Association of Biochemically Verified Post-diagnosis Smoking and Non-muscle Invasive Bladder Cancer Recurrence Risk.

Determine the association between biochemically verified post-diagnosis smoking exposure and non-muscle invasive bladder cancer (NMIBC) recurrence risk.

We conducted a prospective study of 354 NMIBC patients with a smoking history undergoing care between 2015 and 2018. Patients contributed at least two biospecimens during follow-up which were tested for cotinine to determine biochemically verified post-diagnosis smoking exposure (yes/no). Our primary endpoint was time to first recurrence after study start date. We examined whether post-diagnosis smoking exposure was associated with recurrence risk in multivariable Cox Proportional Hazards models that accounted for demographics, clinicopathological variables, time since diagnosis, and pack-years.

Patients were predominantly white, male and had a median age of 68 years. Most patients had Ta disease (62%) and tumors of high grade (68%). Intravesical BCG was given to 63% of the cohort. Patients were followed for a median of 3.6 years since study start. Post-diagnosis smoking exposure was detected in 22% of patients. 38.7% (n=137) of patients experienced a recurrence during follow up. In multivariable models, only BCG treatment and prior recurrence rate were significantly associated with recurrence. There was no association between post-diagnosis smoking exposure and recurrence risk (Hazard Ratio (HR): 0.73 (95% Confidence Interval (CI): 0.45-1.20)).

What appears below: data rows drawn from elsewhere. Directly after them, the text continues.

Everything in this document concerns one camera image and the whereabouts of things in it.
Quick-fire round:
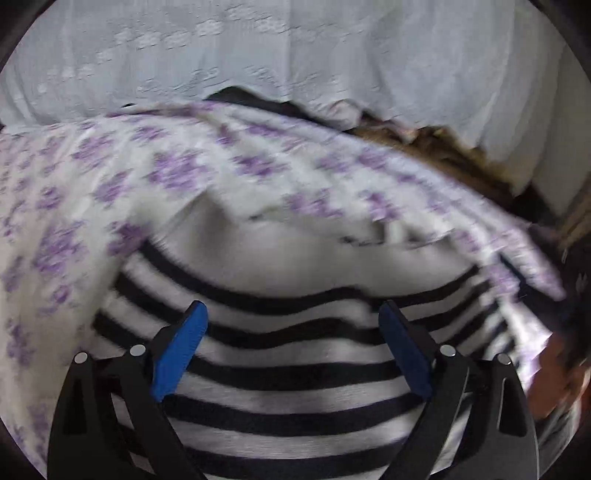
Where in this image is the black white striped sweater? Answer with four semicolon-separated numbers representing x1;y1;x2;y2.
90;198;555;480

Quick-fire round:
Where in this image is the white lace cover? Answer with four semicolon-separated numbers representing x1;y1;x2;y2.
0;0;578;185

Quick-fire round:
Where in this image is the purple floral bedsheet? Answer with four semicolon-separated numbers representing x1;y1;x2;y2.
0;99;568;476

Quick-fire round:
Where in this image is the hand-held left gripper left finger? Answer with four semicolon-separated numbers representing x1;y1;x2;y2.
47;300;208;480

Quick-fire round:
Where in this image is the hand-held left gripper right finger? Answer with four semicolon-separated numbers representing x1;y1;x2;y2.
378;299;539;480

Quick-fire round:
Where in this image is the person's right hand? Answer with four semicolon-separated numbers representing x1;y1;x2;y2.
526;332;591;418

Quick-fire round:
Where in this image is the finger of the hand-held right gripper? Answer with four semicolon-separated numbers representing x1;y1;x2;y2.
500;253;528;297

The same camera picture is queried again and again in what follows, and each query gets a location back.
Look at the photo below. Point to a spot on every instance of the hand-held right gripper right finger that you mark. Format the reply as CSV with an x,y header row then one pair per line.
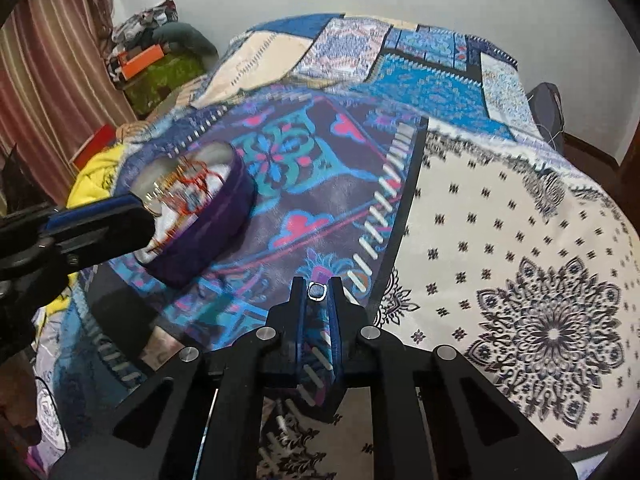
x,y
336,320

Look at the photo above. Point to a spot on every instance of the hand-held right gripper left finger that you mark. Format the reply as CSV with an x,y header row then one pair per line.
x,y
300,320

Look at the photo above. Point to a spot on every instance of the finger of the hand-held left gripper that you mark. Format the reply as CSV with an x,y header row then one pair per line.
x,y
95,212
110,240

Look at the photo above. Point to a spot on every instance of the purple heart-shaped tin box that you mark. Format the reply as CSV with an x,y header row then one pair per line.
x,y
220,225

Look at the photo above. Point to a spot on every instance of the red box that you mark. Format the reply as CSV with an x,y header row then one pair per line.
x,y
95,147

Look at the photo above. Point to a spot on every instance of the green patterned cloth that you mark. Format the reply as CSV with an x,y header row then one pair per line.
x,y
165,85

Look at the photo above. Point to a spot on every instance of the orange box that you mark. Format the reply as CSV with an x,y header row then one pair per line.
x,y
142,62

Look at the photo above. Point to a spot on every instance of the striped brown curtain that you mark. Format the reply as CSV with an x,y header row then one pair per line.
x,y
55,60

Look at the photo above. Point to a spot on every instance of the blue patchwork printed blanket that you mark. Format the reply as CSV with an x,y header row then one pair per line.
x,y
450,210

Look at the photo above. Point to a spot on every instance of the pile of clothes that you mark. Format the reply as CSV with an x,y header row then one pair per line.
x,y
142,20

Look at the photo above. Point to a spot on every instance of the purple bag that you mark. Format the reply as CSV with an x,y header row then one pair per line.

In a cohort of patients with predominantly high risk NMIBC, post-diagnosis smoking exposure was not associated with NMIBC recurrence. However, smoking cessation support remains a critical component of cancer care given that the benefits of quitting extend far beyond NMIBC recurrence.

The Journal of urology. 2022 Jan 27 [Epub ahead of print]

Helena Furberg, Stacey Petruzella, Karissa Whiting, Emily Stein, Irene Orlow, Jessica Kenney, Sergio Corrales-Guerrero, Nicole Benfante, Eugene K Cha, Timothy F Donahue, Sherri M Donat, Harry W Herr, Richard S Matulewicz, Eugene Pietzak, Guido Dalbagni, Jamie Ostroff, Bernard H Bochner

Memorial Sloan Kettering Cancer Center, New York City, New York.